9dab81a22a4e4ba9.tex
1: \begin{abstract}
2:   \noindent 
3:   In this paper we develop a statistical theory and an implementation of deep
4:   learning (DL) models. We show that an  elegant variable splitting scheme for
5:   the alternating direction method of multipliers (ADMM) optimises a deep
6:   learning objective.  We allow for non-smooth non-convex regularisation
7:   penalties to induce sparsity in parameter weights.  We provide a link between
8:   traditional shallow layer statistical models such as principal component and
9:   sliced inverse regression and deep layer models. We also define the degrees
10:   of freedom of a deep learning predictor and a predictive MSE criteria to
11:   perform model selection for comparing architecture designs.

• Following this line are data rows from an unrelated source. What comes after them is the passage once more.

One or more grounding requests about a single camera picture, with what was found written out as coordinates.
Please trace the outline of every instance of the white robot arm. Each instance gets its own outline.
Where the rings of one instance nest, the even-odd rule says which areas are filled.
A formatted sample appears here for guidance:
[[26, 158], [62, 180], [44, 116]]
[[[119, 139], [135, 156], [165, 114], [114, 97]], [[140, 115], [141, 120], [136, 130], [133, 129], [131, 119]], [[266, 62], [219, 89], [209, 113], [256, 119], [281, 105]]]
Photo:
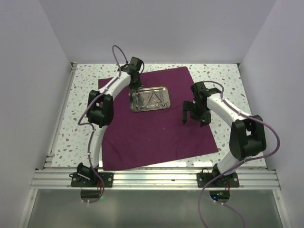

We focus on deep
12:   multi-class logistic learning although our methods apply more generally.  Our
13:   results suggest an interesting and previously under-exploited relationship
14:   between deep learning and proximal splitting techniques.  To illustrate our
15:   methodology, we provide a multi-class logit classification analysis of Fisher's Iris data  where we illustrate
16:   the convergence of our algorithm.  Finally, we conclude
17:   with directions for future research.  
18:   
19:   \vspace{0.1in}
20:   \noindent Keywords: Deep Learning, Sparsity, Dropout, Convolutional Neural Nets; 
21:   Regularisation; Bayesian MAP; Image Segmentation; Classification; Multi-class Logistic regression.
22: \end{abstract}
23: